#### Prompt
Give the data again in full. Keep every line the same.

# # # #

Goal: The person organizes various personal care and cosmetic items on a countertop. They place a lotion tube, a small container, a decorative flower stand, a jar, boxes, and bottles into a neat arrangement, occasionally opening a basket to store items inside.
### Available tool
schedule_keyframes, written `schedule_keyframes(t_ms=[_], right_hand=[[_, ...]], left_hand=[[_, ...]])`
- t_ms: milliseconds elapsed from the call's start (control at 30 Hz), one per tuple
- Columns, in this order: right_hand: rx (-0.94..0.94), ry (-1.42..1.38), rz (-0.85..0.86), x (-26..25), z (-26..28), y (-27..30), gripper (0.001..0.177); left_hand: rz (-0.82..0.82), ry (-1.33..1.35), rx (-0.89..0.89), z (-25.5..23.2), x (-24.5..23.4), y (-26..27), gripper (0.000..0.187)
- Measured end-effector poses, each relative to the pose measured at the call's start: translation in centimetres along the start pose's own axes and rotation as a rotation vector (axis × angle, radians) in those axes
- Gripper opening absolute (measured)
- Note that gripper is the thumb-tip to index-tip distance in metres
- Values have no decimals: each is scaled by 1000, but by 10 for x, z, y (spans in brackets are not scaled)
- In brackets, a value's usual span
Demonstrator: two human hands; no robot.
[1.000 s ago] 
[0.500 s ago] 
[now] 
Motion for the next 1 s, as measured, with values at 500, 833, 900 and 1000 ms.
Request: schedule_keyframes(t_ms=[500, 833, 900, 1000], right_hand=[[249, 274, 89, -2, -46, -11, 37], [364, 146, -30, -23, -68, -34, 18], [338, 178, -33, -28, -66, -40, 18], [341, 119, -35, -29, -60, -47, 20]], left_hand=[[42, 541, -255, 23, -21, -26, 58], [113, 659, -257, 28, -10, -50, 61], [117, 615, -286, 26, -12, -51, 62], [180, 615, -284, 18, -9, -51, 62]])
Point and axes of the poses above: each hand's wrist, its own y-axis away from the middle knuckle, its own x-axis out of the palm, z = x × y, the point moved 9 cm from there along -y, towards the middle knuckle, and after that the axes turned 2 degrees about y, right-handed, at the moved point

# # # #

#### Solved problem
Goal: The person organizes various personal care and cosmetic items on a countertop. They place a lotion tube, a small container, a decorative flower stand, a jar, boxes, and bottles into a neat arrangement, occasionally opening a basket to store items inside.
### Available tool
schedule_keyframes, written `schedule_keyframes(t_ms=[_], right_hand=[[_, ...]], left_hand=[[_, ...]])`
- t_ms: milliseconds elapsed from the call's start (control at 30 Hz), one per tuple
- Columns, in this order: right_hand: rx (-0.94..0.94), ry (-1.42..1.38), rz (-0.85..0.86), x (-26..25), z (-26..28), y (-27..30), gripper (0.001..0.177); left_hand: rz (-0.82..0.82), ry (-1.33..1.35), rx (-0.89..0.89), z (-25.5..23.2), x (-24.5..23.4), y (-26..27), gripper (0.000..0.187)
- Measured end-effector poses, each relative to the pose measured at the call's start: translation in centimetres along the start pose's own axes and rotation as a rotation vector (axis × angle, radians) in those axes
- Gripper opening absolute (measured)
- Note that gripper is the thumb-tip to index-tip distance in metres
- Values have no decimals: each is scaled by 1000, but by 10 for x, z, y (spans in brackets are not scaled)
- In brackets, a value's usual span
Demonstrator: two human hands; no robot.
[1.000 s ago] 
[0.500 s ago] 
[now] 
Motion for the next 1 s, as measured, with values at 500, 833, 900 and 1000 ms.
Request: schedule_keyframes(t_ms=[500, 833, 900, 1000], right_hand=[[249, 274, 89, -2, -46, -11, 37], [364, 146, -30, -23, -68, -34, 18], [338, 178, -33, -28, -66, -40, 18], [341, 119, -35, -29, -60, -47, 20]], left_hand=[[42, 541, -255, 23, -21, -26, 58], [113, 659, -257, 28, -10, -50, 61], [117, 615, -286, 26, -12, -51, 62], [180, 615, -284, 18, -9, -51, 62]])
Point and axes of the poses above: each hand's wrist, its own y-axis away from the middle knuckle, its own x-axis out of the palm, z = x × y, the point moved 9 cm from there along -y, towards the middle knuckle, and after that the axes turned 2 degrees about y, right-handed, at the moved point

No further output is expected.